Comme souvent avec ce site, les avis se mélangent entre un jeu principal et une de ses variantes (ici Alhambra et la version roll and write). Je précise donc que je parle bien de cette version dés+crayon du classique.
Tout d'abord, ne vous attendez pas à une merveille mitonnée aux petits oignons: Queen Games et Dirk Henn semblent avoir fait le minimum pour capitaliser encore un peu plus sur ce jeu qui doit en être à sa dixième variante, dont certaines assez étranges et passablement inutiles (l'incongru Granada) sans compter le nombre impressionnant d'extensions, également souvent dispensables.
Le lien avec le jeu de base est ténu, surtout visuel, mais le fait de ne plus avoir de phase de paiement en différentes devises en enlève à mon sens toute la sève. On n'a plus l'impression de construire son Alhambra mais d'acheter des maisons d'un quartier déjà existant, dans un roll and write générique très facile à jouer même pas des enfants.
En lançant des dés, on construit (ou achète) tel ou tel type de bâtiments sur une grille en tentant d'en avoir la majorité (soit en atteignant le maximum en cours de partie, soit en ayant une des 3 premières places en fin de partie). On peut aussi remplir des colonnes ou des lignes pour avoir des points. Si les dés nous donnent plusieurs bâtiments déjà construits, on peut décider de faire l'action "pièces", qui rapporte de l'argent. Ce dernier permet soit de changer les résultats des dés (une unité par pièce) soit d'acheter deux bâtiments (utilisant ainsi les 4 dés dont les croisement proposent des emplacements, un peu comme dans Targui). Et.. c'est tout!
Les critiques sur ce jeu sont souvent assassines, et je m'apprêtais à bien m'ennuyer, eh bien... pas du tout! Le fait de passer les dés qu'on n'a pas utilisé au joueur suivant sans en changer la face ne sert pas à grand chose mais c'est assez sympa.

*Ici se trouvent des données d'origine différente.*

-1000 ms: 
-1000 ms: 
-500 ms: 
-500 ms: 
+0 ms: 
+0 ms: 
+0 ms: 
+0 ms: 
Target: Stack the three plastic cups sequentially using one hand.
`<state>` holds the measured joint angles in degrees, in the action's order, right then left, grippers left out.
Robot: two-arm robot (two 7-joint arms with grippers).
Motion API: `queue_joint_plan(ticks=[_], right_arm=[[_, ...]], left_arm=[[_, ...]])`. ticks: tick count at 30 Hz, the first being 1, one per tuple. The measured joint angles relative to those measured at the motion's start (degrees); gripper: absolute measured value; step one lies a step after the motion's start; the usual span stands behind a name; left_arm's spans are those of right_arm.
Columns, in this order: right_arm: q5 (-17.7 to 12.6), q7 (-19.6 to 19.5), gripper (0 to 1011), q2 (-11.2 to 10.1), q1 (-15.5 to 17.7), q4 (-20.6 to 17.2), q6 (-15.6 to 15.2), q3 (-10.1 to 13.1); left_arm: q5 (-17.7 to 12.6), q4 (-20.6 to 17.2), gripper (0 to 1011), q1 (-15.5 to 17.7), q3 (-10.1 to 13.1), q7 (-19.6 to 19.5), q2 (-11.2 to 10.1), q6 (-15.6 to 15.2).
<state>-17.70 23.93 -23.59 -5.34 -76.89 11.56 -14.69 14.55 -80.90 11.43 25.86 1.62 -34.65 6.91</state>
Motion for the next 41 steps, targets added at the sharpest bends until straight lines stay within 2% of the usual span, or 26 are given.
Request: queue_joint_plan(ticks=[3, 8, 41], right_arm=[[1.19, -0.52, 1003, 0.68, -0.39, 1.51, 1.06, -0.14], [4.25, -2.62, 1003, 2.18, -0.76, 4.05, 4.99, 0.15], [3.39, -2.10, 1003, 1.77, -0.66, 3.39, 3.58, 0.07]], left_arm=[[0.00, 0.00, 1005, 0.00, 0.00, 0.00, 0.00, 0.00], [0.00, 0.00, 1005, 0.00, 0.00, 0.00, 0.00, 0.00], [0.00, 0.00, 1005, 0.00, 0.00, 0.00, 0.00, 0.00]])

Bizarrement, on se plaît vraiment à remplir ce tableau de majorités commun avec sa grille de bâtiments, il y a vraiment un feeling de classique jeu de majorité allemande des années 2000 vraiment agréable et tranquille.

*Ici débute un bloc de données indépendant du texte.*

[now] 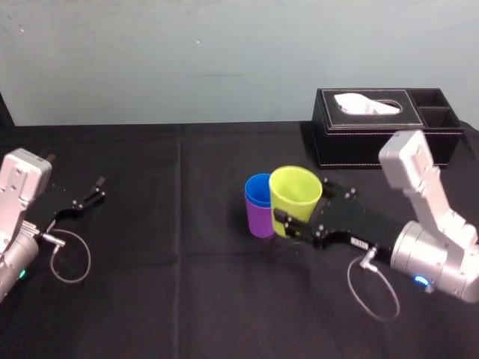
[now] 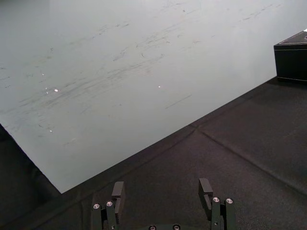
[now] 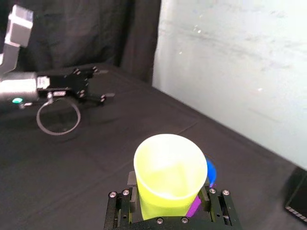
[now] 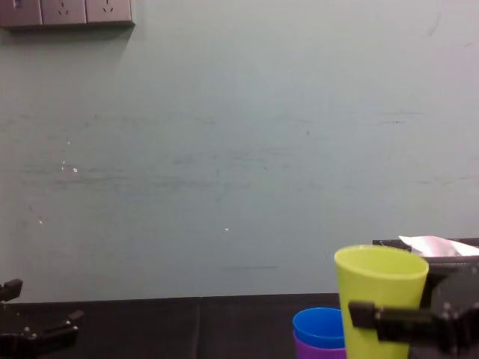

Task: Stack the three plastic cups sequentially using one hand.

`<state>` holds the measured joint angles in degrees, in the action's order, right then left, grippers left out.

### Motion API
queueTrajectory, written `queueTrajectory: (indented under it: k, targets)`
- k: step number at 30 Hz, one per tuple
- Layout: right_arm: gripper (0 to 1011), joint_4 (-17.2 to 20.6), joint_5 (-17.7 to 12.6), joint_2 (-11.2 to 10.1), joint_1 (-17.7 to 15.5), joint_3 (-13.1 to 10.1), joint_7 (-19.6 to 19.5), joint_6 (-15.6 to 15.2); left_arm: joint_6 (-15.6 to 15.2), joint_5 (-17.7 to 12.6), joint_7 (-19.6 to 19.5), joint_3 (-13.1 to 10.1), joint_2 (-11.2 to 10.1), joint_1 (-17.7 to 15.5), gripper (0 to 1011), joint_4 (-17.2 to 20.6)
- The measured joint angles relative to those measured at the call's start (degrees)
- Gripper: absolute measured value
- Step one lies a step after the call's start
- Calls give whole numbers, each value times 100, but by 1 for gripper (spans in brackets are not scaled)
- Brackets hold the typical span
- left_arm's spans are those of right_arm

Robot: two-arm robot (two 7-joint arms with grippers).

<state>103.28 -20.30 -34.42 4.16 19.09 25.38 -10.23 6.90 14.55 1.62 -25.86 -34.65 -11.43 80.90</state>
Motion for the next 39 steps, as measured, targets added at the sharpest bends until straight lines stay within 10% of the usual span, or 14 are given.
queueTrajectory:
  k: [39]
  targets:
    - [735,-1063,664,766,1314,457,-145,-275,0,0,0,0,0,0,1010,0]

Tout cela est tellement simple que ça se transforme vite en une série d'enjeux psychologiques assez intéractifs: doit-on s'épuiser dans une guerre inutile pour un bâtiment très disputé ou partir sur un autre dont la première place en fin de partie nous rapportera plus, sans avoir construit autant? Doit-on égaliser le premier d'un type de bâtiment et laisser la seconde place rapporter d'avantage au 3ème, qui lui ne devra pas partager les points? Doit-on se concentrer sur les lignes bonus, ou bien peut-être faire beaucoup de pièces pour réussir ses derniers tours? Le temps de jeu est parfaitement bien étudié, car la partie se termine à chaque fois au moment où on a eu le temps de répondre à toutes ces questions, donc avant que ça s'éternise. Je lui trouve même un point de règles supérieur à son grand frère, même s'il est difficilement comparable: le fait de scorer soit lorsque qu'on atteint le maximum soit à la fin de partie donne une souplesse appréciable, que les cartes de décompte disséminées dans le deck d'Alhambra n'offraient pas. Enfin, j'ajouterai que le fait de gagner beaucoup plus de pièces (donc de choix d'emplacements et de coups fumants) vers le dernier tiers de la partie offre une accélération intéressante, complètement incompatible avec l'ennui abyssal dont parlent la plupart des avis.
Toutes ces sensations basiques du jeu de majorité à l'ancienne, on les retrouve dans ce petit jeu de pique-nique, bien mieux que dans la plupart des mini euros games, souvent poussifs, laissant une sensation d'inachevé.
Au final, le manque d'ambition de ce roll and write basique lui réussit parfaitement: on passe un excellent moment avec des joueurs de tous âges. Si on le compare avec n'importe quel autre roll and write pas trop pourri, il semble terriblement limité, mais ce n'est pas très juste car ses qualités résident justement dans ses limites!